(Saved data entries)

· · · · ·

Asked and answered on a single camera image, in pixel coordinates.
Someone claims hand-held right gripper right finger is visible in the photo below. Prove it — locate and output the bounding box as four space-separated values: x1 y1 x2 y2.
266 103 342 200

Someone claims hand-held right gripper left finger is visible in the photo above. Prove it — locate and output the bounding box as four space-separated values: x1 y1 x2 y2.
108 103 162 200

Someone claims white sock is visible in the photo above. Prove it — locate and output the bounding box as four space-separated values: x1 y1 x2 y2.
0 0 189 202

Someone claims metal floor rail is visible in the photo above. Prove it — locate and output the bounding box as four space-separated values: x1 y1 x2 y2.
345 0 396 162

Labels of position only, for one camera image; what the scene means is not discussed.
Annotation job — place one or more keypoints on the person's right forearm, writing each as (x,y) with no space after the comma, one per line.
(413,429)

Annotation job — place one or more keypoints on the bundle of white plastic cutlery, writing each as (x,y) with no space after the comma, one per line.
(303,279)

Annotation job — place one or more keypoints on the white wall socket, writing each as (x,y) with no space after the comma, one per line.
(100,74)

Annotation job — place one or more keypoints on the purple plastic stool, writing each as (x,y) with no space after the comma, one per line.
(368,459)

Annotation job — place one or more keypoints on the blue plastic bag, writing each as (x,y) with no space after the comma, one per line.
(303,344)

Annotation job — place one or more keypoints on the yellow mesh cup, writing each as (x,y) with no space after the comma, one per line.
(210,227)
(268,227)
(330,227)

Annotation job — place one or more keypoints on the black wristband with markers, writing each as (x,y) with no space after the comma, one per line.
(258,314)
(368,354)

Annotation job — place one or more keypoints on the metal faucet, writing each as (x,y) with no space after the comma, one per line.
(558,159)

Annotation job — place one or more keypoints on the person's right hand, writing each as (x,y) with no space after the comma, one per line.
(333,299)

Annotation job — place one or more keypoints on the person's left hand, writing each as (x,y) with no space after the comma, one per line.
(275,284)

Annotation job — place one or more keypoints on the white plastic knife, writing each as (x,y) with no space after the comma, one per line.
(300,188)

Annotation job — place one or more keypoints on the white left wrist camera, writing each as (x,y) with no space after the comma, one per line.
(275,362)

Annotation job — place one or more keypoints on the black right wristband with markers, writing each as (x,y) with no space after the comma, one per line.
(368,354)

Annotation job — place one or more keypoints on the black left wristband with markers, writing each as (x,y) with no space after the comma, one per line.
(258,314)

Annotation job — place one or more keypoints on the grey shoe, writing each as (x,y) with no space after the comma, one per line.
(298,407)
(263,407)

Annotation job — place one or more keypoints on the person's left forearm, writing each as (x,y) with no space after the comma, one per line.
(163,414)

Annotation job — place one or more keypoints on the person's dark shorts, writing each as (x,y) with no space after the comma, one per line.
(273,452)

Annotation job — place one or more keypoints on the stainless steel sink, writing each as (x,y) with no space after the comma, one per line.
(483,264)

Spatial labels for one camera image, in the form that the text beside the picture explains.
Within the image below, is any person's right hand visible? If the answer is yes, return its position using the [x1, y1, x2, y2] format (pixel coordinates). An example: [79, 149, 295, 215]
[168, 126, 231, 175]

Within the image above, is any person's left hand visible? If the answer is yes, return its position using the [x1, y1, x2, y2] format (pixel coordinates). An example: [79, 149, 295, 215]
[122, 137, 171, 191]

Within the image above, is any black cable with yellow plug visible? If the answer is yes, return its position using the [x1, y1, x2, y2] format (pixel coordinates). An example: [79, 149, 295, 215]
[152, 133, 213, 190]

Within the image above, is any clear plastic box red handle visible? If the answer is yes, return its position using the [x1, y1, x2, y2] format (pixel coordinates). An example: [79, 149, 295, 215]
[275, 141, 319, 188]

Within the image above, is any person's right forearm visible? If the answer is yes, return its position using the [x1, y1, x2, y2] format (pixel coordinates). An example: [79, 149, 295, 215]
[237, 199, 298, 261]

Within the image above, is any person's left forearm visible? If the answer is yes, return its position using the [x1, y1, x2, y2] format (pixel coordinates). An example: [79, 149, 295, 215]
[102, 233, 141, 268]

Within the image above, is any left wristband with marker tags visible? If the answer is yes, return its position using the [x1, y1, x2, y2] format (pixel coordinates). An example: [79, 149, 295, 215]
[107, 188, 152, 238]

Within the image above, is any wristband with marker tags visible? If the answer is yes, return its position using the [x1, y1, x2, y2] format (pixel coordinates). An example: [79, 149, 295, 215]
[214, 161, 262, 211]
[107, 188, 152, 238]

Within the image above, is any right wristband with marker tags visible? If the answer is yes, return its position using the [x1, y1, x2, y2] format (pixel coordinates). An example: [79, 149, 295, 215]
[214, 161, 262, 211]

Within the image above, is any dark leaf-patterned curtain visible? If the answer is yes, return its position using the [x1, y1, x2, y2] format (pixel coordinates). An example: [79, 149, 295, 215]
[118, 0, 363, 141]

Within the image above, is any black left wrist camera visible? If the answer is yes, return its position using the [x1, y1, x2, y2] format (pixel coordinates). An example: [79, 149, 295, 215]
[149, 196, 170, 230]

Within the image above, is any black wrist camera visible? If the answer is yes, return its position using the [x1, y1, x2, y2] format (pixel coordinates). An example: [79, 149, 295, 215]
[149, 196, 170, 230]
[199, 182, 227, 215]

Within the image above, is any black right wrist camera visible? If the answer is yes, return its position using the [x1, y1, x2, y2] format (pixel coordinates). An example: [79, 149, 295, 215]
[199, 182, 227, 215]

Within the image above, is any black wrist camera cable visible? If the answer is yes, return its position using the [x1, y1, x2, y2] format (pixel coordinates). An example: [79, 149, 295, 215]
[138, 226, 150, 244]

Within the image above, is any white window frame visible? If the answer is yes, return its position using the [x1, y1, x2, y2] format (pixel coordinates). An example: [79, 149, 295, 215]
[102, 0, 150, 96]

· · · · ·

▸ **Exercise objective**
The goal is a faithful transcription of every entry above.

▸ **Solution to the exercise**
Asked and answered on a single camera image, in pixel coordinates.
Someone claims hand-held right gripper right finger is visible in the photo below. Prove it — locate and output the bounding box as four space-separated values: x1 y1 x2 y2.
266 103 342 200

Someone claims hand-held right gripper left finger is visible in the photo above. Prove it — locate and output the bounding box as four space-separated values: x1 y1 x2 y2.
108 103 162 200

Someone claims white sock is visible in the photo above. Prove it — locate and output the bounding box as four space-separated values: x1 y1 x2 y2.
0 0 189 202

Someone claims metal floor rail is visible in the photo above. Prove it — locate and output the bounding box as four space-separated values: x1 y1 x2 y2.
345 0 396 162

Labels of position only, for one camera image; what the scene means is not discussed.
Annotation job — place one or more keypoints on the person's right forearm, writing each as (x,y) with no space after the comma, one per line.
(413,429)

Annotation job — place one or more keypoints on the bundle of white plastic cutlery, writing each as (x,y) with no space after the comma, one per line.
(303,279)

Annotation job — place one or more keypoints on the white wall socket, writing each as (x,y) with no space after the comma, one per line.
(100,74)

Annotation job — place one or more keypoints on the purple plastic stool, writing each as (x,y) with no space after the comma, one per line.
(368,459)

Annotation job — place one or more keypoints on the blue plastic bag, writing each as (x,y) with no space after the comma, one per line.
(303,344)

Annotation job — place one or more keypoints on the yellow mesh cup, writing each as (x,y) with no space after the comma, one per line.
(210,227)
(268,227)
(330,227)

Annotation job — place one or more keypoints on the black wristband with markers, writing each as (x,y) with no space after the comma, one per line.
(258,314)
(368,354)

Annotation job — place one or more keypoints on the metal faucet, writing each as (x,y) with no space after the comma, one per line.
(558,159)

Annotation job — place one or more keypoints on the person's right hand, writing each as (x,y) with no space after the comma, one per line.
(333,299)

Annotation job — place one or more keypoints on the person's left hand, writing each as (x,y) with no space after the comma, one per line.
(275,284)

Annotation job — place one or more keypoints on the white plastic knife, writing each as (x,y) with no space after the comma, one per line.
(300,188)

Annotation job — place one or more keypoints on the white left wrist camera, writing each as (x,y) with no space after the comma, one per line.
(275,362)

Annotation job — place one or more keypoints on the black right wristband with markers, writing each as (x,y) with no space after the comma, one per line.
(368,354)

Annotation job — place one or more keypoints on the black left wristband with markers, writing each as (x,y) with no space after the comma, one per line.
(258,314)

Annotation job — place one or more keypoints on the grey shoe, writing each as (x,y) with no space after the comma, one per line.
(298,407)
(263,407)

Annotation job — place one or more keypoints on the person's left forearm, writing each as (x,y) with no space after the comma, one per line.
(163,414)

Annotation job — place one or more keypoints on the person's dark shorts, writing each as (x,y) with no space after the comma, one per line.
(273,452)

Annotation job — place one or more keypoints on the stainless steel sink, writing each as (x,y) with no space after the comma, one per line.
(483,264)

Spatial labels for one camera image, in the form that the text beside the picture explains.
Within the image below, is any person's right hand visible? If the answer is yes, return its position using the [x1, y1, x2, y2] format (pixel coordinates). An example: [79, 149, 295, 215]
[168, 126, 231, 175]

Within the image above, is any person's left hand visible? If the answer is yes, return its position using the [x1, y1, x2, y2] format (pixel coordinates). An example: [79, 149, 295, 215]
[122, 137, 171, 191]

Within the image above, is any black cable with yellow plug visible? If the answer is yes, return its position using the [x1, y1, x2, y2] format (pixel coordinates). An example: [79, 149, 295, 215]
[152, 133, 213, 190]

Within the image above, is any clear plastic box red handle visible? If the answer is yes, return its position using the [x1, y1, x2, y2] format (pixel coordinates). An example: [79, 149, 295, 215]
[275, 141, 319, 188]

Within the image above, is any person's right forearm visible? If the answer is yes, return its position using the [x1, y1, x2, y2] format (pixel coordinates). An example: [79, 149, 295, 215]
[237, 199, 298, 261]

Within the image above, is any person's left forearm visible? If the answer is yes, return its position using the [x1, y1, x2, y2] format (pixel coordinates). An example: [79, 149, 295, 215]
[102, 233, 141, 268]

Within the image above, is any left wristband with marker tags visible? If the answer is yes, return its position using the [x1, y1, x2, y2] format (pixel coordinates). An example: [79, 149, 295, 215]
[107, 188, 152, 238]

Within the image above, is any wristband with marker tags visible? If the answer is yes, return its position using the [x1, y1, x2, y2] format (pixel coordinates). An example: [79, 149, 295, 215]
[214, 161, 262, 211]
[107, 188, 152, 238]

Within the image above, is any right wristband with marker tags visible? If the answer is yes, return its position using the [x1, y1, x2, y2] format (pixel coordinates). An example: [79, 149, 295, 215]
[214, 161, 262, 211]

Within the image above, is any dark leaf-patterned curtain visible? If the answer is yes, return its position using the [x1, y1, x2, y2] format (pixel coordinates). An example: [79, 149, 295, 215]
[118, 0, 363, 141]

Within the image above, is any black left wrist camera visible? If the answer is yes, return its position using the [x1, y1, x2, y2] format (pixel coordinates). An example: [79, 149, 295, 215]
[149, 196, 170, 230]

Within the image above, is any black wrist camera visible? If the answer is yes, return its position using the [x1, y1, x2, y2] format (pixel coordinates). An example: [79, 149, 295, 215]
[149, 196, 170, 230]
[199, 182, 227, 215]

Within the image above, is any black right wrist camera visible? If the answer is yes, return its position using the [x1, y1, x2, y2] format (pixel coordinates). An example: [79, 149, 295, 215]
[199, 182, 227, 215]

Within the image above, is any black wrist camera cable visible? If the answer is yes, return its position using the [x1, y1, x2, y2] format (pixel coordinates). An example: [79, 149, 295, 215]
[138, 226, 150, 244]

Within the image above, is any white window frame visible? If the answer is yes, return its position using the [x1, y1, x2, y2] format (pixel coordinates). An example: [79, 149, 295, 215]
[102, 0, 150, 96]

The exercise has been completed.